● **Information shown**

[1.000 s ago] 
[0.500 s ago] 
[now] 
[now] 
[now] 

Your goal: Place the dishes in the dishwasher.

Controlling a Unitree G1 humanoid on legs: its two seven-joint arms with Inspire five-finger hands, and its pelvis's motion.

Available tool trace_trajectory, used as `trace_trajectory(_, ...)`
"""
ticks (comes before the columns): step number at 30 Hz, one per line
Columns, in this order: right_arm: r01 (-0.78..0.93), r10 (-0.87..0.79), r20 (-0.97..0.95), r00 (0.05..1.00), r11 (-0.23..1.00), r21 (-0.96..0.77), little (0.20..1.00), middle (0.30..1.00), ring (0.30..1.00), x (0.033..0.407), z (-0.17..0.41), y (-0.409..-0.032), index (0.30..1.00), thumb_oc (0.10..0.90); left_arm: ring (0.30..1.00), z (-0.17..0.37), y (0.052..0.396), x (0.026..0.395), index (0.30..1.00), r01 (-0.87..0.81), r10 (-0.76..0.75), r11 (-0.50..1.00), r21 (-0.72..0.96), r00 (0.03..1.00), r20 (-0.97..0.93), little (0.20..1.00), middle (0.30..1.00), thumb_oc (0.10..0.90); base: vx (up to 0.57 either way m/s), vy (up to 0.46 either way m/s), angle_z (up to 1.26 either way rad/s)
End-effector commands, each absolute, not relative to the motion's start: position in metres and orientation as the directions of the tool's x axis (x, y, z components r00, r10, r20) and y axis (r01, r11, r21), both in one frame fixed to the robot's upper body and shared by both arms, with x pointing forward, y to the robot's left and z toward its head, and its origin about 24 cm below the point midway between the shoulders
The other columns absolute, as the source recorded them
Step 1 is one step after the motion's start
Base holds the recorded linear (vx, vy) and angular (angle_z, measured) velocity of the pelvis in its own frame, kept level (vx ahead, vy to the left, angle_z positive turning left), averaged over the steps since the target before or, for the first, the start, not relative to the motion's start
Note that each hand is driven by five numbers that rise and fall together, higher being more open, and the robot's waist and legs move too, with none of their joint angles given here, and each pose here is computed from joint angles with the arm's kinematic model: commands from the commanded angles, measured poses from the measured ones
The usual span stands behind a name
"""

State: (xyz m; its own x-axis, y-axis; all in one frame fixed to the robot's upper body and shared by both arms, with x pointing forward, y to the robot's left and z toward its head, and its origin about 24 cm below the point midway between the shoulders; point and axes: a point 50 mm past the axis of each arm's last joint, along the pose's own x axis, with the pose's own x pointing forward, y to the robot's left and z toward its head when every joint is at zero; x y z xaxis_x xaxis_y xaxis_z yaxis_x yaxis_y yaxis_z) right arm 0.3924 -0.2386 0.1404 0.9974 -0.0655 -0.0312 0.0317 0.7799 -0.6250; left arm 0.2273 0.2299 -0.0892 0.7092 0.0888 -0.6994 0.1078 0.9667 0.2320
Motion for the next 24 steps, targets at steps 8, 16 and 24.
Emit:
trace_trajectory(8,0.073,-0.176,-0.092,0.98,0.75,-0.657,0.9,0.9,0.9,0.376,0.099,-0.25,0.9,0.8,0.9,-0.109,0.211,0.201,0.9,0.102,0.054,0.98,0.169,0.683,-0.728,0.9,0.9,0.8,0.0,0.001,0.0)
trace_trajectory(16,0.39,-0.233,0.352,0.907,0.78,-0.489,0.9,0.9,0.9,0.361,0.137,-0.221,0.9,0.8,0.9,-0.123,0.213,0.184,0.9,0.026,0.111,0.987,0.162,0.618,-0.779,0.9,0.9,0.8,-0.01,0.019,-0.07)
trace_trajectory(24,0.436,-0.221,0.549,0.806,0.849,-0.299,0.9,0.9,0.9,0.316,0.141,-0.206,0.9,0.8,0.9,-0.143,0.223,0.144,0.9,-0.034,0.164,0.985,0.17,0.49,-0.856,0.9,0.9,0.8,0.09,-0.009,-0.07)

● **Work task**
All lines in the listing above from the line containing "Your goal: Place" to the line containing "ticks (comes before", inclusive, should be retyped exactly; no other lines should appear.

● **Response to the exercise**
Your goal: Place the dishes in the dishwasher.

Controlling a Unitree G1 humanoid on legs: its two seven-joint arms with Inspire five-finger hands, and its pelvis's motion.

Available tool trace_trajectory, used as `trace_trajectory(_, ...)`
"""
ticks (comes before the columns): step number at 30 Hz, one per line

No further output is required here.